The kids are out of school, children are taking breaks from our regular routine of after school activities, and adults are taking time off work for fun vacations and day trips. Without the regular stressors of everyday life, keeping your regular weekly therapy may feel a bit unnecessary, right? Actually, it may be the furthest from the truth! Summer is the best time to jumpstart progress and growth, especially for kids and teens. Less stressors means more opportunity for the brain to stay grounded, attuned, and ready for processing. This is a great time for teens to work on emotion regulation, peer relationships, and overall exploration of their mind, body, and soul. It’s so important to model the prioritization of mental health year round, and maintaining regular sessions over the summer is a perfect time to model this self care for yourself and others. 

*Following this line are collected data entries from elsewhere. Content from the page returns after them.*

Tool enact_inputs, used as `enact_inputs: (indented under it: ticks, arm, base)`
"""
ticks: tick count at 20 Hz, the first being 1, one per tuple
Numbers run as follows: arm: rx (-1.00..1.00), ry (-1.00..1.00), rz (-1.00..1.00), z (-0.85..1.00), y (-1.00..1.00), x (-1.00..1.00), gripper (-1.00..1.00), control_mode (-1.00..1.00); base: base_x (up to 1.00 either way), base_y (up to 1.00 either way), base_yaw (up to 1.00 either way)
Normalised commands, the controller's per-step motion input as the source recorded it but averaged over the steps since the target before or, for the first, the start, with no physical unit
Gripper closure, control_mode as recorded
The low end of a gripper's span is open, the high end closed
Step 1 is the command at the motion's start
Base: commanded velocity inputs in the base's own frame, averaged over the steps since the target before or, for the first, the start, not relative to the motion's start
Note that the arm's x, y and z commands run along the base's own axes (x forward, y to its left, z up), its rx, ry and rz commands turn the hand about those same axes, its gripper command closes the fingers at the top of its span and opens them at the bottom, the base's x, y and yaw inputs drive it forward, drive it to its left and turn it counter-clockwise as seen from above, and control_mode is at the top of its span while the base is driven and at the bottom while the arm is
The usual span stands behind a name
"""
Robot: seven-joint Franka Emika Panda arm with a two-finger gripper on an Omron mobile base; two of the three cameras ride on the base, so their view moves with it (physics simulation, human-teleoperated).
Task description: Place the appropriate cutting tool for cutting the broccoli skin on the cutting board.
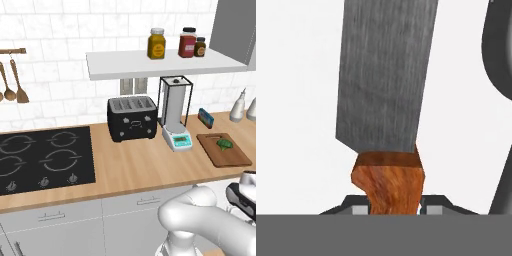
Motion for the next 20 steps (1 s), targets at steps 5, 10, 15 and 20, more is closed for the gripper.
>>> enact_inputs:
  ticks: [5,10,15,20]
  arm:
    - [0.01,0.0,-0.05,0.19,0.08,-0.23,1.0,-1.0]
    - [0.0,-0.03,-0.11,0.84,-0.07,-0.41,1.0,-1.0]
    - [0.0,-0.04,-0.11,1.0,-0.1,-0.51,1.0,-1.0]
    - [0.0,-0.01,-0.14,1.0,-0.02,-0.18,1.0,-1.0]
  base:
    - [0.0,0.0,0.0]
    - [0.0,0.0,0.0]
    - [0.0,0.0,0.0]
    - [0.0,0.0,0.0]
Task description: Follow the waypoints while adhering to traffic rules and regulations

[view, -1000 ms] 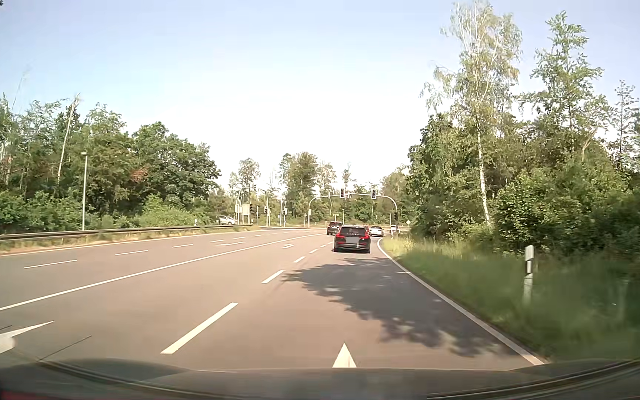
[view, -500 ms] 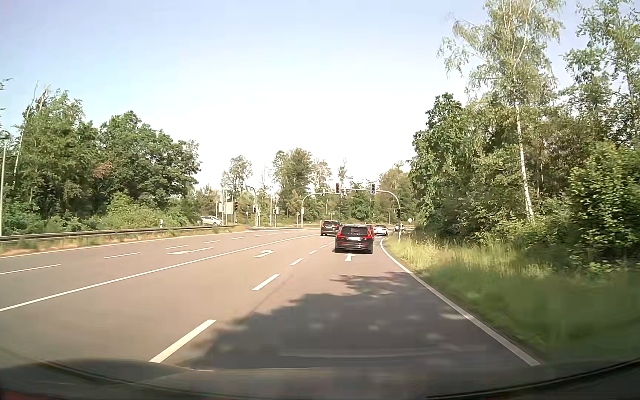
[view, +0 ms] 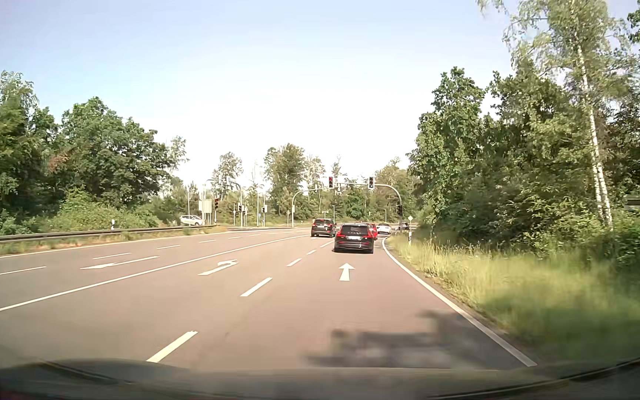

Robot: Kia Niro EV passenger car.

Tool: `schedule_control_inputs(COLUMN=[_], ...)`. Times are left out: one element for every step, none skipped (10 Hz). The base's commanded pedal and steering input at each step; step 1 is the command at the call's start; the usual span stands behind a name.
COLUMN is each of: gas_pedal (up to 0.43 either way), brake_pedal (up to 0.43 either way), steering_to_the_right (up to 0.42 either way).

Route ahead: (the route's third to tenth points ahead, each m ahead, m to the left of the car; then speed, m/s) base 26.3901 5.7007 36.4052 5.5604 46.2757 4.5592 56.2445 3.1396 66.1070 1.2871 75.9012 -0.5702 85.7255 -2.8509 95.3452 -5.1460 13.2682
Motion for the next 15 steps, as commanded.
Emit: schedule_control_inputs(gas_pedal=[0.020,0.028,0.028,0.028,0.028,0.039,0.039,0.047,0.047,0.047,0.047,0.059,0.059,0.067,0.067], brake_pedal=[0.024,0.024,0.024,0.024,0.024,0.024,0.024,0.024,0.024,0.024,0.024,0.024,0.024,0.024,0.024], steering_to_the_right=[0.012,0.012,0.011,0.012,0.011,0.011,0.011,0.011,0.011,0.011,0.011,0.011,0.011,0.011,0.011])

In addition, summer is a great time to schedule appointments with other practitioners to help coincide with ongoing therapeutic treatment. Summer is the perfect time to explore new treatment modalities or complete in depth psychological assessments. The extra time off from school allows for time for kids to adjust to new medications, build relationships with collaborative practitioners, and develop a plan for success for the upcoming school year. Ask your therapist if they have any recommendations for collaborative care in your ongoing treatment plan. Your therapist should have a list of referrals available for local psychologists, psychiatrists, and dietitians who are ready and able to help work together to create the best treatment plan for you or your child. 

In the spirit of full disclosure, summer is my favorite season. With these tips (and a good amount of Air Conditioning!) it can become yours, too! Incorporating these areas of growth into your life will help ease the transition from season to season, and prepare you for an amazing and bright few months ahead. Consider reaching out to your favorite therapist for support in making summer 2021 the best one yet!